22.01.2021 Depressionen

Das hilft gegen trübe Stimmung

Von Annette Bulut
"Wer Tag für Tag miterleben muss, wie nahestehende Menschen, die früher eventuell sogar besonders unbeschwert und lebensfroh waren, plötzlich in ein tiefes seelisches Loch fallen, gerät selbst in Gefahr schwermütig zu werden", warnt Dr. Andreas Hagemann.
"Wer Tag für Tag miterleben muss, wie nahestehende Menschen, die früher eventuell sogar besonders unbeschwert und lebensfroh waren, plötzlich in ein tiefes seelisches Loch fallen, gerät selbst in Gefahr schwermütig zu werden", warnt Dr. Andreas Hagemann. Fotoquelle: @Röher Parkklinik

Die Corona-Pandemie macht einsam. Schon vorher waren Angststörungen und Depressionen die häufigsten psychischen Erkrankungen hierzulande. Jetzt warnen Experten vor einer dramatischen Zunahme der Einsamkeit und deren psychischen Folgen. Lesen Sie, welche die größten Depressions-Risiken sind und was hilft.

Depressionen erleiden nicht nur besonders sensible oder labile Menschen. Treffen kann es jeden – Kinder ebenso wie alte Menschen. "Man geht davon aus, dass etwa 20 Prozent der Bevölkerung einmal im Leben von einer Depression betroffen sind", erklärt Dr.
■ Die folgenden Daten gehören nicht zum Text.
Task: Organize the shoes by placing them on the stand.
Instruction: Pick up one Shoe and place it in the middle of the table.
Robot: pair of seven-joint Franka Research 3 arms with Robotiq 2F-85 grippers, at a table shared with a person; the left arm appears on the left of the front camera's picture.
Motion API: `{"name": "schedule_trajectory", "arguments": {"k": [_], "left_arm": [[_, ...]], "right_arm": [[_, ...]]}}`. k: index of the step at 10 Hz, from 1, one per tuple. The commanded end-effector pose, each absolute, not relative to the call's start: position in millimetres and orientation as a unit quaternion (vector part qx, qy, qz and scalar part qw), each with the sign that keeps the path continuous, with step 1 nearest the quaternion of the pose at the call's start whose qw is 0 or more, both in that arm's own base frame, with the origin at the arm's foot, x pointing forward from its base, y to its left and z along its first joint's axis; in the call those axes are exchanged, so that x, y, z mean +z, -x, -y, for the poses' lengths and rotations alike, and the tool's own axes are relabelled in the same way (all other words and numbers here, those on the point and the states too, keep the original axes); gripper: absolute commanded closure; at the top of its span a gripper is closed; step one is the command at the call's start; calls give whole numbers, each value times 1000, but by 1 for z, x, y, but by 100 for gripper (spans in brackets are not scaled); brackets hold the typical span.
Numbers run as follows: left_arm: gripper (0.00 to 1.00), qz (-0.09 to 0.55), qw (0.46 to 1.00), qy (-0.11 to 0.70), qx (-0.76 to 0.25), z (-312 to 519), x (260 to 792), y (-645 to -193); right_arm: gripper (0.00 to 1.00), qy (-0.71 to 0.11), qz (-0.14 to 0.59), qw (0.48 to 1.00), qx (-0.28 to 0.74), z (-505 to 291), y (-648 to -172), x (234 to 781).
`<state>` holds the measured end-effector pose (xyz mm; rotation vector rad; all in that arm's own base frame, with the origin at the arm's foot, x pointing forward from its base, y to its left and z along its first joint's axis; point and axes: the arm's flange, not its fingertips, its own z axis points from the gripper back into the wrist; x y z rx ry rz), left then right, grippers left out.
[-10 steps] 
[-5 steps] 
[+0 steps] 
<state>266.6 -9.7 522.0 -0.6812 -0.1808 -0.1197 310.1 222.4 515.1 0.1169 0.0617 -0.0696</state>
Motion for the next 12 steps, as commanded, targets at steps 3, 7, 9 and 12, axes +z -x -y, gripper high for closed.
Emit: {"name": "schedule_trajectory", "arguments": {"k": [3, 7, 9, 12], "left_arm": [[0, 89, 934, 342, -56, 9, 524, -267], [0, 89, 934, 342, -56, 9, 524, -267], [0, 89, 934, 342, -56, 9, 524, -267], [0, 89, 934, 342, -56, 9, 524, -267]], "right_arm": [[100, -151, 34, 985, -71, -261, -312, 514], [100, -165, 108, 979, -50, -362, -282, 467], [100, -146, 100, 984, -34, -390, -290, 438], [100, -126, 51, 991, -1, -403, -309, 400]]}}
Rudolf Jegen, Chefarzt der nordrhein-westfälischen Privatklinik Merbeck. "Bei den Männern sind es etwa zehn, bei den Frauen um die 25 Prozent."

Sicher ist, dass nicht nur die genetische Veranlagung eine Rolle spielt. Vielmehr ist das Zusammenspiel und die Wechselwirkung biologischer Faktoren (Hirnstoffwechselstörungen) und psychosozialer Momente entscheidend – wie aktuell in der Pandemie ein Jobverlust oder Einsamkeit. Seelische Verstimmungen, die auch bei zuvor gesunden Menschen jetzt vermehrt auftreten können.

Typisch Symptome sind tiefe Trauer, Antriebs- und Hoffnungslosigkeit, Niedergeschlagenheit und Konzentrationsschwäche. Doch auch körperlich bringt diese psychische Störung nicht selten erhebliche Probleme mit sich: manchmal verbergen sich hinter Magen- oder Darmbeschwerden, Schwindel sowie Kopf- und Rückenschmerzen starke Depressionen.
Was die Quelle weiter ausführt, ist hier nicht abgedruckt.